==== Materials provided

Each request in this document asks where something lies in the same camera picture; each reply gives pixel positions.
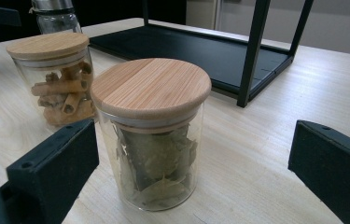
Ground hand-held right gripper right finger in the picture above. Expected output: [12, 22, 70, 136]
[287, 119, 350, 224]

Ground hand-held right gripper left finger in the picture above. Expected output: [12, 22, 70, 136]
[6, 118, 101, 224]

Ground bay leaf jar wooden lid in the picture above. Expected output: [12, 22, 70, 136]
[90, 57, 213, 213]

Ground brown jar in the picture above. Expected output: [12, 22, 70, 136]
[6, 32, 97, 129]

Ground glass jar with metal lid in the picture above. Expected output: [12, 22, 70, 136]
[30, 0, 83, 35]

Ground black metal shelf rack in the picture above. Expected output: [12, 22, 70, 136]
[88, 0, 315, 108]

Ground light wooden cabinet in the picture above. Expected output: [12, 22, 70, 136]
[185, 0, 220, 31]

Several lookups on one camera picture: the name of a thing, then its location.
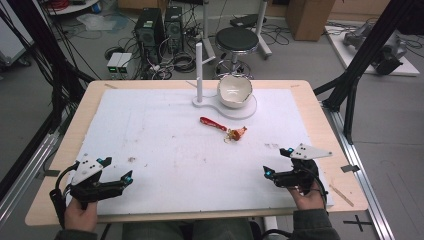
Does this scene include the aluminium rail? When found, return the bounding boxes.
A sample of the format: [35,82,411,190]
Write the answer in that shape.
[0,132,60,229]
[320,100,397,240]

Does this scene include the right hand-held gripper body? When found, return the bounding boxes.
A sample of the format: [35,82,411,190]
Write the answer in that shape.
[275,143,334,196]

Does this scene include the person's left hand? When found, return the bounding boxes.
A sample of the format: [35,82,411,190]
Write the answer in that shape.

========

### Work task
Apart from the pictures, the entries above are to be repeated in full and exactly.

### Response
Each request in this document asks where something lies in the same camera picture; each reply gives pixel positions.
Ground hand-held right gripper right finger in the picture above. Expected output: [12, 22, 70, 136]
[287, 119, 350, 224]

Ground hand-held right gripper left finger in the picture above. Expected output: [12, 22, 70, 136]
[6, 118, 101, 224]

Ground bay leaf jar wooden lid in the picture above. Expected output: [12, 22, 70, 136]
[90, 57, 213, 213]

Ground brown jar in the picture above. Expected output: [12, 22, 70, 136]
[6, 32, 97, 129]

Ground glass jar with metal lid in the picture above. Expected output: [12, 22, 70, 136]
[30, 0, 83, 35]

Ground black metal shelf rack in the picture above. Expected output: [12, 22, 70, 136]
[88, 0, 315, 108]

Ground light wooden cabinet in the picture above. Expected output: [12, 22, 70, 136]
[185, 0, 220, 31]

Several lookups on one camera picture: the name of a thing, then its location.
Does this scene include the aluminium rail? When found, return the bounding boxes.
A sample of the format: [35,82,411,190]
Write the answer in that shape.
[0,132,60,229]
[320,100,397,240]

Does this scene include the right hand-held gripper body? When found, return the bounding boxes.
A sample of the format: [35,82,411,190]
Write the answer in that shape.
[275,143,334,196]

Does this scene include the person's left hand? When found, return the bounding boxes.
A sample of the format: [35,82,411,190]
Write the answer in that shape.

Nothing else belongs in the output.